* Assigned task: Omit every picture and return the rest of the data unaltered.

------------

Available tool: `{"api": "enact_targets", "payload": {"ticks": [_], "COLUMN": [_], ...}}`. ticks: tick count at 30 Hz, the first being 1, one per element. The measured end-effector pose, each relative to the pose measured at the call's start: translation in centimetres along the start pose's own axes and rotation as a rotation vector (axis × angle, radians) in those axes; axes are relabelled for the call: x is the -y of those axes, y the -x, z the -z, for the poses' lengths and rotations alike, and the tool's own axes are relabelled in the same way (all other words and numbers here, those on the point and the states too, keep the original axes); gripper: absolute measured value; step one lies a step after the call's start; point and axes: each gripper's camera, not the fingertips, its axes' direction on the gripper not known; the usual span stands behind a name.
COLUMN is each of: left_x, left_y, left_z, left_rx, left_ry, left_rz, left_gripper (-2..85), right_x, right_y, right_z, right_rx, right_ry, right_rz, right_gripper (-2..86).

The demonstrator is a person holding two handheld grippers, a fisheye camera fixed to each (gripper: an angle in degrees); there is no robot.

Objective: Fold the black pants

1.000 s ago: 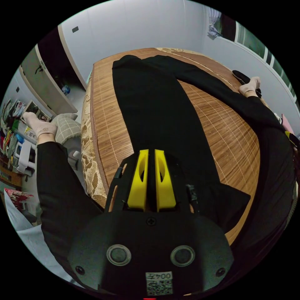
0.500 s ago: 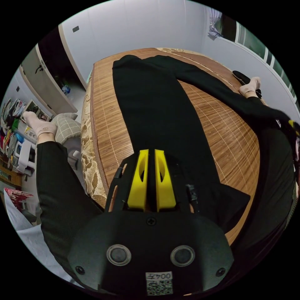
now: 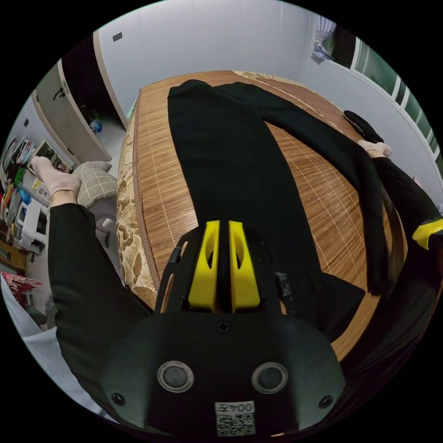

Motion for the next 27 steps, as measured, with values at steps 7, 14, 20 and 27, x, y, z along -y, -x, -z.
{"api": "enact_targets", "payload": {"ticks": [7, 14, 20, 27], "left_x": [0.3, 0.8, 0.9, 1.5], "left_y": [-0.6, -1.0, -3.5, -4.0], "left_z": [0.2, 0.5, 0.9, 1.5], "left_rx": [0.013, -0.012, -0.084, -0.135], "left_ry": [-0.001, 0.024, 0.061, 0.039], "left_rz": [-0.009, -0.015, -0.102, -0.093], "left_gripper": [2.2, 2.6, 2.6, 3.1], "right_x": [6.4, 12.7, 12.6, 12.1], "right_y": [1.5, 0.8, 0.1, 9.6], "right_z": [-0.7, -11.2, -10.8, -11.4], "right_rx": [-0.215, -0.459, -0.519, -0.067], "right_ry": [-0.189, 0.027, -0.001, -0.342], "right_rz": [-0.007, -0.052, -0.141, 0.326], "right_gripper": [8.9, 10.0, 11.0, 10.9]}}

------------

* Expected output:
Available tool: `{"api": "enact_targets", "payload": {"ticks": [_], "COLUMN": [_], ...}}`. ticks: tick count at 30 Hz, the first being 1, one per element. The measured end-effector pose, each relative to the pose measured at the call's start: translation in centimetres along the start pose's own axes and rotation as a rotation vector (axis × angle, radians) in those axes; axes are relabelled for the call: x is the -y of those axes, y the -x, z the -z, for the poses' lengths and rotations alike, and the tool's own axes are relabelled in the same way (all other words and numbers here, those on the point and the states too, keep the original axes); gripper: absolute measured value; step one lies a step after the call's start; point and axes: each gripper's camera, not the fingertips, its axes' direction on the gripper not known; the usual span stands behind a name.
COLUMN is each of: left_x, left_y, left_z, left_rx, left_ry, left_rz, left_gripper (-2..85), right_x, right_y, right_z, right_rx, right_ry, right_rz, right_gripper (-2..86).

The demonstrator is a person holding two handheld grippers, a fisheye camera fixed to each (gripper: an angle in degrees); there is no robot.

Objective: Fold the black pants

1.000 s ago: 
0.500 s ago: 
now: 

Motion for the next 27 steps, as measured, with values at steps 7, 14, 20 and 27, x, y, z along -y, -x, -z.
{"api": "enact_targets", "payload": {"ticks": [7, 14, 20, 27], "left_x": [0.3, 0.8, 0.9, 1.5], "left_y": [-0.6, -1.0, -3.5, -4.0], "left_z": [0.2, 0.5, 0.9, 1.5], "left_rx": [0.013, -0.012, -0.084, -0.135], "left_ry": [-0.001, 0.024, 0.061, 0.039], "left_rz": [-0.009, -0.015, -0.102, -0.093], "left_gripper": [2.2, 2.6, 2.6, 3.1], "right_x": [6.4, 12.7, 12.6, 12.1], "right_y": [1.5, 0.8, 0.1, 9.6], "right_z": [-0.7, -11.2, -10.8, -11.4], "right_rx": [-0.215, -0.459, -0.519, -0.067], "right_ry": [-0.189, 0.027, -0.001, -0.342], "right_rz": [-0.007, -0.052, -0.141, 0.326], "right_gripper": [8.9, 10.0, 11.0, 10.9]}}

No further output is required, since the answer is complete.